IMGT®, the international ImMunoGeneTics information system®, Laboratoire d'ImmunoGénétique Moléculaire LIGM, Institut de Génétique Humaine IGH, UMR 9002, CNRS, Montpellier University, Montpellier, France.
BMC Immunol. 2017 Jun 26;18(1):35. doi: 10.1186/s12865-017-0218-8.
IMGT®, the international ImMunoGeneTics information system® ( http://www.imgt.org ), was created in 1989 in Montpellier, France (CNRS and Montpellier University) to manage the huge and complex diversity of the antigen receptors, and is at the origin of immunoinformatics, a science at the interface between immunogenetics and bioinformatics. Immunoglobulins (IG) or antibodies and T cell receptors (TR) are managed and described in the IMGT® databases and tools at the level of receptor, chain and domain. The analysis of the IG and TR variable (V) domain rearranged nucleotide sequences is performed by IMGT/V-QUEST (online since 1997, 50 sequences per batch) and, for next generation sequencing (NGS), by IMGT/HighV-QUEST, the high throughput version of IMGT/V-QUEST (portal begun in 2010, 500,000 sequences per batch). In vitro combinatorial libraries of engineered antibody single chain Fragment variable (scFv) which mimic the in vivo natural diversity of the immune adaptive responses are extensively screened for the discovery of novel antigen binding specificities. However the analysis of NGS full length scFv (~850 bp) represents a challenge as they contain two V domains connected by a linker and there is no tool for the analysis of two V domains in a single chain.

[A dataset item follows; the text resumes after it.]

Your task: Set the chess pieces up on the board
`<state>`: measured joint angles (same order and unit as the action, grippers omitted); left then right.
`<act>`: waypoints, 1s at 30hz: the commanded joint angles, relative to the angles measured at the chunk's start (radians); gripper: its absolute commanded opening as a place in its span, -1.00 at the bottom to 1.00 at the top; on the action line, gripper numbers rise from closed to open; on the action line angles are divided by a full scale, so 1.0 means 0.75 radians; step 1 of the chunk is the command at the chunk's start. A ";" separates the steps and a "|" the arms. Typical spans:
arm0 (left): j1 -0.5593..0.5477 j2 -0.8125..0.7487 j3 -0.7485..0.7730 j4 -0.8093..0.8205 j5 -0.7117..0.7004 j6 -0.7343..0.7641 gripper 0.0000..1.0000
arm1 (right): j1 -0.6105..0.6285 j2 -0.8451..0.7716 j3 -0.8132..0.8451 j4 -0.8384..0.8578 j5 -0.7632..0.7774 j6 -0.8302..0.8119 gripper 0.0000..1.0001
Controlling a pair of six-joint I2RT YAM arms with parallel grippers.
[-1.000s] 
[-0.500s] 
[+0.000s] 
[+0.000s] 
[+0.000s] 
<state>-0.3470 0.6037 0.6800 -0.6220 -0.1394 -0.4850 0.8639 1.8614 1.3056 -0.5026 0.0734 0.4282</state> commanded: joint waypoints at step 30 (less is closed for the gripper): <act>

The functionality "Analyis of single chain Fragment variable (scFv)" has been implemented in IMGT/V-QUEST and, for NGS, in IMGT/HighV-QUEST for the analysis of the two V domains of IG and TR scFv. It proceeds in five steps: search for a first closest V-REGION, full characterization of the first V-(D)-J-REGION, then search for a second V-REGION and full characterization of the second V-(D)-J-REGION, and finally linker delimitation.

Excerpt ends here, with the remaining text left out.